§ **WORK INSTRUCTION**
All of the data is to be copied word for word.

§ **DATA TO USE**
━━━━━━━━━━━━━━━━━━━━
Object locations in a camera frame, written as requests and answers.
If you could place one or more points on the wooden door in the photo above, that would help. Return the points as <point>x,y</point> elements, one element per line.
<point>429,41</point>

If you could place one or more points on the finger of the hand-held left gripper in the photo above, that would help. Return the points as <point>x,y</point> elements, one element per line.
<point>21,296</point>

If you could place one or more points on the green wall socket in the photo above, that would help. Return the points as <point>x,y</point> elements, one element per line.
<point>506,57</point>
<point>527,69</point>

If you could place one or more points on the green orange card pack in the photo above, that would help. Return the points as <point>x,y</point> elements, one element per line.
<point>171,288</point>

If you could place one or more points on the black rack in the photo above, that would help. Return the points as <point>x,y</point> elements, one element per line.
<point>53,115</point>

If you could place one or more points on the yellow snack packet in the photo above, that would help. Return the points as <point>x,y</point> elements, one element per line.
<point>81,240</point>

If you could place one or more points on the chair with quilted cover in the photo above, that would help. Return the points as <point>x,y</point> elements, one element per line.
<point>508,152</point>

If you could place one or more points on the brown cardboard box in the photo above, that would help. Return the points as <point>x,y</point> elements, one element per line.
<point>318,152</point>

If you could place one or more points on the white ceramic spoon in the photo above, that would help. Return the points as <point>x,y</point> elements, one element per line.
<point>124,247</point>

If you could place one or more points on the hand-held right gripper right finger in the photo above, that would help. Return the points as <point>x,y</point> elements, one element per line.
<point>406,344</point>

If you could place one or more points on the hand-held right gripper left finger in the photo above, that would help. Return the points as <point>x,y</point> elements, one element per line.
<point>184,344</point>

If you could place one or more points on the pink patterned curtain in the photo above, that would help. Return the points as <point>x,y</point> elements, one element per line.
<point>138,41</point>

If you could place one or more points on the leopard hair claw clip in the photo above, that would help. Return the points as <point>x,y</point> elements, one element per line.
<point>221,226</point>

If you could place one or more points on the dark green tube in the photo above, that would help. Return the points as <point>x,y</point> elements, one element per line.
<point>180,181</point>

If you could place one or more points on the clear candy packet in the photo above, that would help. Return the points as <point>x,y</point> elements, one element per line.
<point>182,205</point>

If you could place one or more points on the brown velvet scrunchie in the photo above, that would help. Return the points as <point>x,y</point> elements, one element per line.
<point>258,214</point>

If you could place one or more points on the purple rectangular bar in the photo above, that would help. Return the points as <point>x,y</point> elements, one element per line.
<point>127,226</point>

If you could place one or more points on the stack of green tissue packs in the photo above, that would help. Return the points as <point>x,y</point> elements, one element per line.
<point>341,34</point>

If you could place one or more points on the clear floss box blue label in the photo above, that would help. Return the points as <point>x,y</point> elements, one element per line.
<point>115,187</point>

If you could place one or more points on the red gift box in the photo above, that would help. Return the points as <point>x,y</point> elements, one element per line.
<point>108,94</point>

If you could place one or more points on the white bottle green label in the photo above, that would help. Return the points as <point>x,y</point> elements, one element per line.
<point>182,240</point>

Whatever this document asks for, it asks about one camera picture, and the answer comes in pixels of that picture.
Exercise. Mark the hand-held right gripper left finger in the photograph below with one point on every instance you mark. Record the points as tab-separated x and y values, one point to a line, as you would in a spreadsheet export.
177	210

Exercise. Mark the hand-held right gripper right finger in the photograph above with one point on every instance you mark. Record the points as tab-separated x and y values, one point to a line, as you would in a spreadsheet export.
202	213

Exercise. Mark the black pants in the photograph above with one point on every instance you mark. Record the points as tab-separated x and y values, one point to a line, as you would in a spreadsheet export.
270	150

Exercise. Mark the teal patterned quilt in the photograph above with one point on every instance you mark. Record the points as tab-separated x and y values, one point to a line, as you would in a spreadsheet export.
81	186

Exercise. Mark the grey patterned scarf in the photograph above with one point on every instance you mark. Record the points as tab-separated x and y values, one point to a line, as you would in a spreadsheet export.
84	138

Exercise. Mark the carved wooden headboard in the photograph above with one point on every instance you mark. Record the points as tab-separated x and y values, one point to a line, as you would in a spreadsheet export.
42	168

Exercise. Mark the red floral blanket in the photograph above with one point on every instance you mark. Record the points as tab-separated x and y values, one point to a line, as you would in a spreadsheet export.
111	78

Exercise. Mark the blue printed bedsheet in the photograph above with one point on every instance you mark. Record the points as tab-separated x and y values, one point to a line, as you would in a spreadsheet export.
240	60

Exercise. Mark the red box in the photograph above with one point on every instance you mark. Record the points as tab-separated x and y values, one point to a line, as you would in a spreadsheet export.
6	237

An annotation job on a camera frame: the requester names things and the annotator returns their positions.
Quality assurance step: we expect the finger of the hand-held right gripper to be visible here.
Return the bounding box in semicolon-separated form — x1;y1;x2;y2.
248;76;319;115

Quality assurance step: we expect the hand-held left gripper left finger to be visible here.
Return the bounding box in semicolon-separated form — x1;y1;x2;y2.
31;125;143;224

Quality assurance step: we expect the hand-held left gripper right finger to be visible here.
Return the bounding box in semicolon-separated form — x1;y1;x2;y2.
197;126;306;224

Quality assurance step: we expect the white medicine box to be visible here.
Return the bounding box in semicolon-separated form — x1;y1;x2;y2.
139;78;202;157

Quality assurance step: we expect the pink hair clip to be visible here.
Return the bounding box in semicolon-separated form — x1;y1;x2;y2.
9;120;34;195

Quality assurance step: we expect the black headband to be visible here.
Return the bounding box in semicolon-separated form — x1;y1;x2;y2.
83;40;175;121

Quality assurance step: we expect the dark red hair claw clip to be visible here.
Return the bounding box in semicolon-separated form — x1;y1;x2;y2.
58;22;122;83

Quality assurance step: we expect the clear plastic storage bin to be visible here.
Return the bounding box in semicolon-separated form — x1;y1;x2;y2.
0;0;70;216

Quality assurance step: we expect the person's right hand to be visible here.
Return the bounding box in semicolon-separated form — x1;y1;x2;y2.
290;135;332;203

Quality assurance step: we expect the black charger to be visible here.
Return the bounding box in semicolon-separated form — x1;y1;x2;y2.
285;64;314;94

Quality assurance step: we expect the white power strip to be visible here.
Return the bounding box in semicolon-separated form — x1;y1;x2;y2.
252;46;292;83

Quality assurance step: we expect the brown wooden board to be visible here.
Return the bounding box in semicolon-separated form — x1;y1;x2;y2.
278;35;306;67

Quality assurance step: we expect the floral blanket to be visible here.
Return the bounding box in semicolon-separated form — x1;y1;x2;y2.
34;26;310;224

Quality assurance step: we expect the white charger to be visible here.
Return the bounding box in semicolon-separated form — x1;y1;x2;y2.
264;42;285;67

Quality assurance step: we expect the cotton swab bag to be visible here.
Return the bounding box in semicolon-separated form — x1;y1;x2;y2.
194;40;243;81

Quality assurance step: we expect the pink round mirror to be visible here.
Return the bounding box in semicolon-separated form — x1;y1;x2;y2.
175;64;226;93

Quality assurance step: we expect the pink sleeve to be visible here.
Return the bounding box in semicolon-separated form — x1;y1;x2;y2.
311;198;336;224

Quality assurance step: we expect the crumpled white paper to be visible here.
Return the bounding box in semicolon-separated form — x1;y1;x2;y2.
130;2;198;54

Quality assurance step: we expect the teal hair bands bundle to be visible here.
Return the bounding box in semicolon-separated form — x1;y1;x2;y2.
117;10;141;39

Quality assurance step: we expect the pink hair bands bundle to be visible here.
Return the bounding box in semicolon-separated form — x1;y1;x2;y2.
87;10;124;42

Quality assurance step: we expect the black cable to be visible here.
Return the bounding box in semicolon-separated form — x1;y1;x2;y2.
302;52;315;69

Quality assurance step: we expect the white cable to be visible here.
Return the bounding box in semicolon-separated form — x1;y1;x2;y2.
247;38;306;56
━━━━━━━━━━━━━━━━━━━━
§ **RESULT OF THIS EXERCISE**
Object locations in a camera frame, written as requests and answers.
If you could place one or more points on the wooden door in the photo above, that would help. Return the points as <point>x,y</point> elements, one element per line.
<point>429,41</point>

If you could place one or more points on the finger of the hand-held left gripper in the photo above, that would help. Return the points as <point>x,y</point> elements, one element per line.
<point>21,296</point>

If you could place one or more points on the green wall socket in the photo above, that would help. Return the points as <point>x,y</point> elements, one element per line.
<point>506,57</point>
<point>527,69</point>

If you could place one or more points on the green orange card pack in the photo above, that would help. Return the points as <point>x,y</point> elements, one element per line.
<point>171,288</point>

If you could place one or more points on the black rack in the photo above, that would help. Return the points as <point>x,y</point> elements, one element per line.
<point>53,115</point>

If you could place one or more points on the yellow snack packet in the photo above, that would help. Return the points as <point>x,y</point> elements, one element per line.
<point>81,240</point>

If you could place one or more points on the chair with quilted cover in the photo above, that would help. Return the points as <point>x,y</point> elements, one element per line.
<point>508,152</point>

If you could place one or more points on the brown cardboard box in the photo above, that would help. Return the points as <point>x,y</point> elements, one element per line.
<point>318,152</point>

If you could place one or more points on the white ceramic spoon in the photo above, that would help. Return the points as <point>x,y</point> elements, one element per line.
<point>124,247</point>

If you could place one or more points on the hand-held right gripper right finger in the photo above, that would help. Return the points as <point>x,y</point> elements, one element per line.
<point>406,344</point>

If you could place one or more points on the hand-held right gripper left finger in the photo above, that would help. Return the points as <point>x,y</point> elements, one element per line.
<point>184,344</point>

If you could place one or more points on the pink patterned curtain in the photo above, that would help. Return the points as <point>x,y</point> elements, one element per line.
<point>138,41</point>

If you could place one or more points on the leopard hair claw clip in the photo above, that would help. Return the points as <point>x,y</point> elements, one element per line.
<point>221,226</point>

If you could place one or more points on the dark green tube in the photo above, that would help. Return the points as <point>x,y</point> elements, one element per line.
<point>180,181</point>

If you could place one or more points on the clear candy packet in the photo above, that would help. Return the points as <point>x,y</point> elements, one element per line.
<point>182,205</point>

If you could place one or more points on the brown velvet scrunchie in the photo above, that would help. Return the points as <point>x,y</point> elements, one element per line.
<point>258,214</point>

If you could place one or more points on the purple rectangular bar in the photo above, that would help. Return the points as <point>x,y</point> elements, one element per line.
<point>127,226</point>

If you could place one or more points on the stack of green tissue packs in the photo above, that would help. Return the points as <point>x,y</point> elements, one element per line.
<point>341,34</point>

If you could place one or more points on the clear floss box blue label in the photo above, that would help. Return the points as <point>x,y</point> elements, one element per line.
<point>115,187</point>

If you could place one or more points on the red gift box in the photo above, that would help. Return the points as <point>x,y</point> elements, one element per line.
<point>108,94</point>

If you could place one or more points on the white bottle green label in the photo above, that would help. Return the points as <point>x,y</point> elements, one element per line.
<point>182,240</point>

Whatever this document asks for, it asks about one camera picture, and the answer comes in pixels of that picture.
Exercise. Mark the hand-held right gripper left finger in the photograph below with one point on every instance you mark. Record the points as tab-separated x and y values, one point to a line, as you would in a spreadsheet export.
177	210

Exercise. Mark the hand-held right gripper right finger in the photograph above with one point on every instance you mark. Record the points as tab-separated x and y values, one point to a line, as you would in a spreadsheet export.
202	213

Exercise. Mark the black pants in the photograph above with one point on every instance you mark. Record the points as tab-separated x and y values, one point to a line, as you would in a spreadsheet export.
270	150

Exercise. Mark the teal patterned quilt in the photograph above with one point on every instance you mark. Record the points as tab-separated x and y values, one point to a line, as you would in a spreadsheet export.
81	186

Exercise. Mark the grey patterned scarf in the photograph above with one point on every instance you mark. Record the points as tab-separated x and y values, one point to a line, as you would in a spreadsheet export.
84	138

Exercise. Mark the carved wooden headboard in the photograph above with one point on every instance you mark. Record the points as tab-separated x and y values, one point to a line, as you would in a spreadsheet export.
42	168

Exercise. Mark the red floral blanket in the photograph above with one point on every instance you mark. Record the points as tab-separated x and y values, one point to a line, as you would in a spreadsheet export.
111	78

Exercise. Mark the blue printed bedsheet in the photograph above with one point on every instance you mark. Record the points as tab-separated x and y values, one point to a line, as you would in a spreadsheet export.
240	60

Exercise. Mark the red box in the photograph above with one point on every instance you mark. Record the points as tab-separated x and y values, one point to a line, as you would in a spreadsheet export.
6	237

An annotation job on a camera frame: the requester names things and the annotator returns their positions.
Quality assurance step: we expect the finger of the hand-held right gripper to be visible here.
Return the bounding box in semicolon-separated form — x1;y1;x2;y2.
248;76;319;115

Quality assurance step: we expect the hand-held left gripper left finger to be visible here.
Return the bounding box in semicolon-separated form — x1;y1;x2;y2.
31;125;143;224

Quality assurance step: we expect the hand-held left gripper right finger to be visible here.
Return the bounding box in semicolon-separated form — x1;y1;x2;y2.
197;126;306;224

Quality assurance step: we expect the white medicine box to be visible here.
Return the bounding box in semicolon-separated form — x1;y1;x2;y2.
139;78;202;157

Quality assurance step: we expect the pink hair clip to be visible here.
Return the bounding box in semicolon-separated form — x1;y1;x2;y2.
9;120;34;195

Quality assurance step: we expect the black headband to be visible here.
Return the bounding box in semicolon-separated form — x1;y1;x2;y2.
83;40;175;121

Quality assurance step: we expect the dark red hair claw clip to be visible here.
Return the bounding box in semicolon-separated form — x1;y1;x2;y2.
58;22;122;83

Quality assurance step: we expect the clear plastic storage bin to be visible here.
Return the bounding box in semicolon-separated form — x1;y1;x2;y2.
0;0;70;216

Quality assurance step: we expect the person's right hand to be visible here.
Return the bounding box in semicolon-separated form — x1;y1;x2;y2.
290;135;332;203

Quality assurance step: we expect the black charger to be visible here.
Return the bounding box in semicolon-separated form — x1;y1;x2;y2.
285;64;314;94

Quality assurance step: we expect the white power strip to be visible here.
Return the bounding box in semicolon-separated form — x1;y1;x2;y2.
252;46;292;83

Quality assurance step: we expect the brown wooden board to be visible here.
Return the bounding box in semicolon-separated form — x1;y1;x2;y2.
278;35;306;67

Quality assurance step: we expect the floral blanket to be visible here.
Return the bounding box in semicolon-separated form — x1;y1;x2;y2.
34;26;310;224

Quality assurance step: we expect the white charger to be visible here.
Return the bounding box in semicolon-separated form — x1;y1;x2;y2.
264;42;285;67

Quality assurance step: we expect the cotton swab bag to be visible here.
Return the bounding box in semicolon-separated form — x1;y1;x2;y2.
194;40;243;81

Quality assurance step: we expect the pink round mirror to be visible here.
Return the bounding box in semicolon-separated form — x1;y1;x2;y2.
175;64;226;93

Quality assurance step: we expect the pink sleeve to be visible here.
Return the bounding box in semicolon-separated form — x1;y1;x2;y2.
311;198;336;224

Quality assurance step: we expect the crumpled white paper to be visible here.
Return the bounding box in semicolon-separated form — x1;y1;x2;y2.
130;2;198;54

Quality assurance step: we expect the teal hair bands bundle to be visible here.
Return the bounding box in semicolon-separated form — x1;y1;x2;y2.
117;10;141;39

Quality assurance step: we expect the pink hair bands bundle to be visible here.
Return the bounding box in semicolon-separated form — x1;y1;x2;y2.
87;10;124;42

Quality assurance step: we expect the black cable to be visible here.
Return the bounding box in semicolon-separated form — x1;y1;x2;y2.
302;52;315;69

Quality assurance step: we expect the white cable to be visible here.
Return the bounding box in semicolon-separated form — x1;y1;x2;y2.
247;38;306;56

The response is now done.